My own yoni is lopsided, with a hangy-down bit. I can honestly say that I LOVE that I have been marked by the births of my babies, and it hasn’t even crossed my mind that I would be self-conscious about this. Fabulous.
If you do tear a bit, know that peeing afterwards will be painful for a few days. This also, is normal. I think that tearing and being a bit sore and having ouchy pees serves a PURPOSE: to keep us in bed, skin-to-skin with our babies, not running around all over the place, wearing ourselves out, and making ourselves sick.
With my second baby, I tore a little bit, but it was very minimal and no biggie at all, and I was over it after a couple of days.
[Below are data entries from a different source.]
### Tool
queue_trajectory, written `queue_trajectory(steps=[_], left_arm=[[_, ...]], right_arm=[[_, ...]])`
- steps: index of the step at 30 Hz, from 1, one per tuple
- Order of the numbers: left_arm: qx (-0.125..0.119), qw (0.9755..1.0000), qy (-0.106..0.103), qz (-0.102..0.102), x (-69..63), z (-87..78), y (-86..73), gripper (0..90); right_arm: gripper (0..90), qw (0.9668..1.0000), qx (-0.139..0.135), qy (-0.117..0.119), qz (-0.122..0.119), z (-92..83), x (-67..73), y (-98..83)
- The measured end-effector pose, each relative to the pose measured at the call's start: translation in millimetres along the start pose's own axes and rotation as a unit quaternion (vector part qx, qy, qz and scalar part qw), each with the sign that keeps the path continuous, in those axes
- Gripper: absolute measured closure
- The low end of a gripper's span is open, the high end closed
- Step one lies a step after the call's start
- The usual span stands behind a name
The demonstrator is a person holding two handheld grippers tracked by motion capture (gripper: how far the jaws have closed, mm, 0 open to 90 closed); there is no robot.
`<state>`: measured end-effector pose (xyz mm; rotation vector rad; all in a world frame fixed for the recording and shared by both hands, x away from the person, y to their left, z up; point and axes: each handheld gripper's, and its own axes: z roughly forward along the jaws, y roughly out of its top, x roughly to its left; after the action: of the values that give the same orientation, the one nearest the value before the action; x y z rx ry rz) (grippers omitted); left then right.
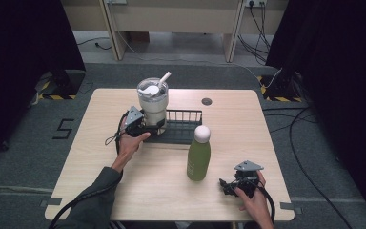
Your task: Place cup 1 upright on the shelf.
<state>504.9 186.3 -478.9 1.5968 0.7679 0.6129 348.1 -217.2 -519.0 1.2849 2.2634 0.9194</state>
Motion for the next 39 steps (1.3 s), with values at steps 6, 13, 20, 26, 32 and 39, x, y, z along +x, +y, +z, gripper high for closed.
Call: queue_trajectory(steps=[6, 13, 20, 26, 32, 39], left_arm=[[-0.001, 1.0, 0.001, 0.002, -0.2, -0.5, -0.3, 9.7], [0.005, 1.0, 0.004, 0.005, -1.3, -1.9, 1.6, 10.0], [0.007, 0.9999, 0.005, 0.005, -1.3, -3.6, 2.0, 10.2], [0.011, 0.9999, 0.003, 0.008, -0.8, -4.9, 2.9, 10.2], [0.014, 0.9999, 0.002, 0.008, -0.8, -8.7, 3.1, 10.4], [0.02, 0.9998, 0.002, 0.008, -0.5, -16.4, 3.1, 12.2]], right_arm=[[0.4, 1.0, 0.0, 0.0, 0.0, 0.0, 0.0, 0.0], [0.4, 1.0, 0.0, 0.0, 0.0, 0.0, 0.0, 0.0], [0.4, 1.0, 0.0, 0.0, 0.0, 0.0, 0.0, 0.0], [0.4, 1.0, 0.0, 0.0, 0.0, 0.0, 0.0, 0.0], [0.4, 1.0, 0.0, 0.0, 0.0, 0.0, 0.0, 0.0], [0.4, 1.0, 0.0, 0.0, 0.0, 0.0, 0.0, 0.0]])
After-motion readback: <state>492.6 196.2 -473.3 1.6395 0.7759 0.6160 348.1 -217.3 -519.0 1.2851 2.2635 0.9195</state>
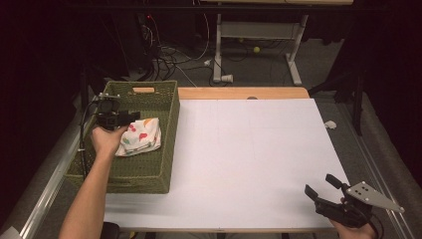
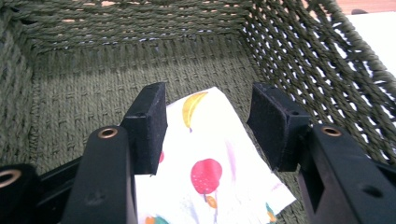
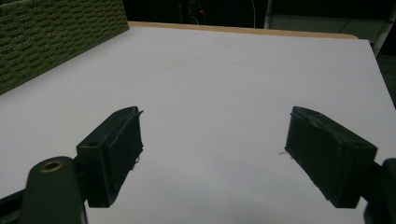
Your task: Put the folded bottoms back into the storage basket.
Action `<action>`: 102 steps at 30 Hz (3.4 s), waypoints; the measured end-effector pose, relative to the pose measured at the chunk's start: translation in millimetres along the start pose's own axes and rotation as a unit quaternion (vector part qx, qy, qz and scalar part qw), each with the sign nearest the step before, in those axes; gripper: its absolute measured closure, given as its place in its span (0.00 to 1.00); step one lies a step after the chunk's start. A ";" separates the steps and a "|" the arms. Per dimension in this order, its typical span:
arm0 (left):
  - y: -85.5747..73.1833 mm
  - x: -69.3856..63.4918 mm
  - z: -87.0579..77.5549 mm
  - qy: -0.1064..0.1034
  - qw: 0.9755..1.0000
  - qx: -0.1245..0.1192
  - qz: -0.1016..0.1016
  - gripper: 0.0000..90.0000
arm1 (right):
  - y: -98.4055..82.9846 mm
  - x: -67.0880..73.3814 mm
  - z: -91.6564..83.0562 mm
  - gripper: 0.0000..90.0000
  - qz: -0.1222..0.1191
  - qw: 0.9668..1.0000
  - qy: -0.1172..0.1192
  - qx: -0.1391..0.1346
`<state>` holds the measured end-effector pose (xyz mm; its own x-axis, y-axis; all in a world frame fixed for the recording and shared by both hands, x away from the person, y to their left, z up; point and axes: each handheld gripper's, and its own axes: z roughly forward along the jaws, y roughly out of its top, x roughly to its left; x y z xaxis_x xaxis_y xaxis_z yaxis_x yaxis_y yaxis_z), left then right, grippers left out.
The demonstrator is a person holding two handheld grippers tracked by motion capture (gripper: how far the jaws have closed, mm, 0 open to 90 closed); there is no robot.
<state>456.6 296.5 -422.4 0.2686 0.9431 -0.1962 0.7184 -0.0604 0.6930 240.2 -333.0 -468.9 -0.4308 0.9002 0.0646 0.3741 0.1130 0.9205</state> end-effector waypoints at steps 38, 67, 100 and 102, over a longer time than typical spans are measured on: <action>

With my 3rd, 4th and 5th babies I did not tear at all.
I also want you to know that you should feel totally comfortable making love as soon as you feel comfortable making love. Nevermind the 6 weeks after business, or that business about waiting until you have absolutely no lochia (discharge) whatsoever (when might that be, 2 months after? silly). These are arbitrary rules made by people who don’t respect or understand women’s bodies and who are still being unconsciously influenced by sexism and a fear and hatred of women’s sexuality. With my first baby, my body wasn’t ready for sex until a month and a half later. When Treva was born, I had sex with Lee the next day. Contrary to popular opinion, the risk of infection is really minimal–IF you have had an un-disturbed totally spontaneous birth (again, hospital birth is a totally different story). I think sexual expression should be encouraged after birth (as soon as mum is ready). Taking care of a baby can be tiring, and dads can sometimes feel left out. Making love is connecting and healing.
In a nutshell, relax. Your body is a brilliant genius.